Start of Block

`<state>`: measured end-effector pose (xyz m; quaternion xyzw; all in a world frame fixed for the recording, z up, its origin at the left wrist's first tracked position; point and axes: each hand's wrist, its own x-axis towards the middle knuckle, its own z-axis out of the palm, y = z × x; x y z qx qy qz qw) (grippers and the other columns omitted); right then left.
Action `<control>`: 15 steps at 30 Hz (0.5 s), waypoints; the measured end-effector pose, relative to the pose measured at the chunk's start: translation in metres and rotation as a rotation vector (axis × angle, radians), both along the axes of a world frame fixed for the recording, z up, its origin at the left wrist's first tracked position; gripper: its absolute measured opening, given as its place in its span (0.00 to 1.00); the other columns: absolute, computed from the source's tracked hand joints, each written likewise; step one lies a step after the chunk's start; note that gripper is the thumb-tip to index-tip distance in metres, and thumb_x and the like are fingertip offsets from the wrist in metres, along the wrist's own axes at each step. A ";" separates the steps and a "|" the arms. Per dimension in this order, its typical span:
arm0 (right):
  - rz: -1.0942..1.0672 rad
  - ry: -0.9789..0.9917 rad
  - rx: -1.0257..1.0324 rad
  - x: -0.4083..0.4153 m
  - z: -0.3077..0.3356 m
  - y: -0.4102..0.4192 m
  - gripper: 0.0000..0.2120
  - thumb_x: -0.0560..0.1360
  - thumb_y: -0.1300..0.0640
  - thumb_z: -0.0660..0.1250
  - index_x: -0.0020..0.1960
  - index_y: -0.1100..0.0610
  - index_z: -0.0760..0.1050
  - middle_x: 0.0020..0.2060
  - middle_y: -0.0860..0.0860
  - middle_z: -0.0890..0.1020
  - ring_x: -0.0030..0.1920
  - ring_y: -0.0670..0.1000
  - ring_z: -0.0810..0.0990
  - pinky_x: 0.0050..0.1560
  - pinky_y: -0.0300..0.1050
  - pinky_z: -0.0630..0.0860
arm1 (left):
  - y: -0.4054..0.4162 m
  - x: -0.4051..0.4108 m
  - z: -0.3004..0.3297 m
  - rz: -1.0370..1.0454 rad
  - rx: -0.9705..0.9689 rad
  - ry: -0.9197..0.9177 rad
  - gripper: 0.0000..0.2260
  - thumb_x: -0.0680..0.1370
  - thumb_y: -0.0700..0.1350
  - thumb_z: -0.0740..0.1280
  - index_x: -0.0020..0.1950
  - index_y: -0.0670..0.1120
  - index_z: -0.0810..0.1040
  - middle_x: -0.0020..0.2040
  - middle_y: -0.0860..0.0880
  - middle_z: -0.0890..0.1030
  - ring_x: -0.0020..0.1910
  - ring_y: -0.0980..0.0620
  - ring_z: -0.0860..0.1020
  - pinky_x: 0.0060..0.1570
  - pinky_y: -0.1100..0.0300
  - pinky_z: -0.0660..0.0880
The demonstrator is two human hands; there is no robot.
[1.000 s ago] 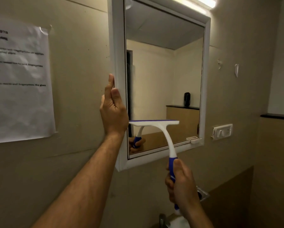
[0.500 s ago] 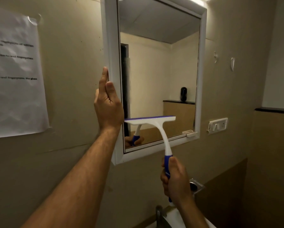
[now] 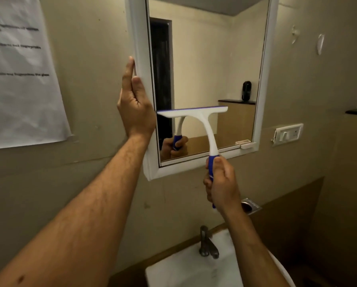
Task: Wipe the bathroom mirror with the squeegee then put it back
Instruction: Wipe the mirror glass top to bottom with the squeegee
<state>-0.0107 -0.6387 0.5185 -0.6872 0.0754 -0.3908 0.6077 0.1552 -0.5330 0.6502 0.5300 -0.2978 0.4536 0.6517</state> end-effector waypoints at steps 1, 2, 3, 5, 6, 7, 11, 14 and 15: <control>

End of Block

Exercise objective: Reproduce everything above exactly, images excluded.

Response area:
`<state>`: measured end-effector pose (xyz m; quaternion xyzw; all in a world frame fixed for the recording, z up, its origin at the left wrist's first tracked position; point and axes: each hand's wrist, its own x-axis towards the middle knuckle, its own z-axis out of the palm, y = z × x; x y z qx qy qz qw) (grippers and the other columns omitted); right then left.
Action `<control>`: 15 steps at 30 Hz (0.5 s), waypoints; the measured end-effector pose, relative to the pose measured at the chunk's start: translation in metres and rotation as a rotation vector (axis × angle, radians), both along the axes of a world frame fixed for the recording, z up, its origin at the left wrist's first tracked position; gripper: its absolute measured opening, given as its place in its span (0.00 to 1.00); the other columns: absolute, computed from the source's tracked hand joints, each written likewise; step one lies a step after the chunk's start; note that gripper is the thumb-tip to index-tip distance in metres, and thumb_x and the like are fingertip offsets from the wrist in metres, along the wrist's own axes at each step. A ";" separates the steps and a "|" the arms. Per dimension in this order, its typical span:
arm0 (right):
  - rz: -1.0942..1.0672 rad
  - ry: -0.9789..0.9917 rad
  - rx: -1.0257..1.0324 rad
  - x: -0.4083..0.4153 m
  - z: -0.3077..0.3356 m
  - y: -0.4102..0.4192 m
  - gripper: 0.0000..0.2120
  - thumb_x: -0.0560..0.1360
  - thumb_y: -0.1300..0.0640
  - thumb_z: -0.0660..0.1250
  - index_x: -0.0020..0.1960
  - index_y: -0.1100..0.0610
  - index_z: -0.0760..0.1050
  - middle_x: 0.0020..0.2060
  - middle_y: -0.0860..0.0860
  - middle_z: -0.0890..0.1020
  - ring_x: -0.0030..0.1920
  - ring_y: -0.0670..0.1000
  - ring_z: -0.0810..0.0990
  - pinky_x: 0.0050..0.1560
  - pinky_y: -0.0300..0.1050
  - pinky_z: -0.0630..0.0860
arm1 (left):
  - y: -0.4054..0.4162 m
  - x: -0.4051..0.4108 m
  - z: -0.3004..0.3297 m
  - rz: -1.0370..1.0454 rad
  - rx: -0.9705..0.9689 rad
  - ry: -0.9197..0.9177 rad
  - gripper: 0.0000..0.2260
  - thumb_x: -0.0680..0.1370
  - thumb_y: -0.0700..0.1350
  - thumb_z: -0.0740..0.1280
  - index_x: -0.0020..0.1950
  - index_y: -0.0670..0.1120
  - index_z: -0.0810..0.1040
  - middle_x: -0.0020..0.2040
  - middle_y: -0.0860..0.0880
  - middle_z: -0.0890..0.1030
  - ring_x: -0.0020..0.1910
  - ring_y: -0.0980..0.0620
  - ring_z: -0.0860..0.1020
  - pinky_x: 0.0060..0.1570
  - pinky_y: -0.1100..0.0300
  - pinky_z: -0.0660..0.0880
The demonstrator is two human hands; there is no robot.
[1.000 s ago] 
[0.500 s ago] 
[now] 
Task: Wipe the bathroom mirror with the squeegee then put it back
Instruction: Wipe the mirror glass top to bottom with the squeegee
<state>-0.0107 -0.6387 0.5185 -0.6872 0.0754 -0.3908 0.6077 0.1552 -0.5330 0.6502 0.5300 -0.2978 0.4536 0.6517</state> end-effector waypoints at steps 1, 2, 3, 5, 6, 7, 11, 14 and 15: <control>

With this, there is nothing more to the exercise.